**Work item**
Would you please repeat all of the data exactly, omitting the pictures?

**Information supplied**
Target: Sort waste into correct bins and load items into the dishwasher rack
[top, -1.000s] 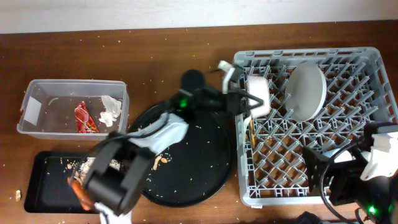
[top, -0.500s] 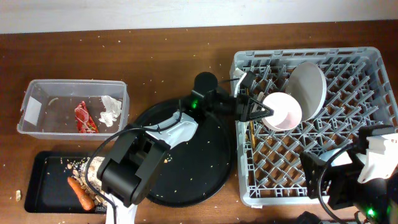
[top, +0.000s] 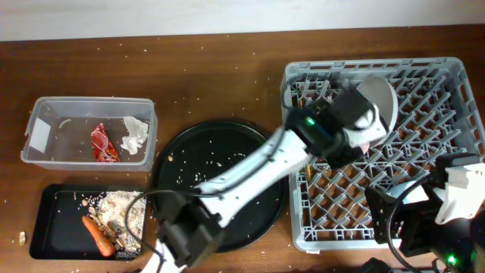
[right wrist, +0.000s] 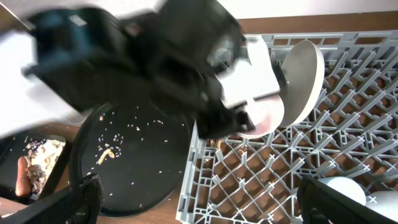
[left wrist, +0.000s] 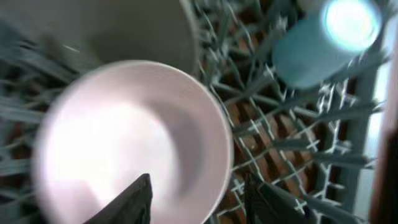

**Written solution**
Target: Sort waste into correct bins and load items into the dishwasher rack
[top, -1.000s] 
[top, -0.500s] 
[top, +0.000s] 
[right wrist, +0.000s] 
[left wrist, +0.000s] 

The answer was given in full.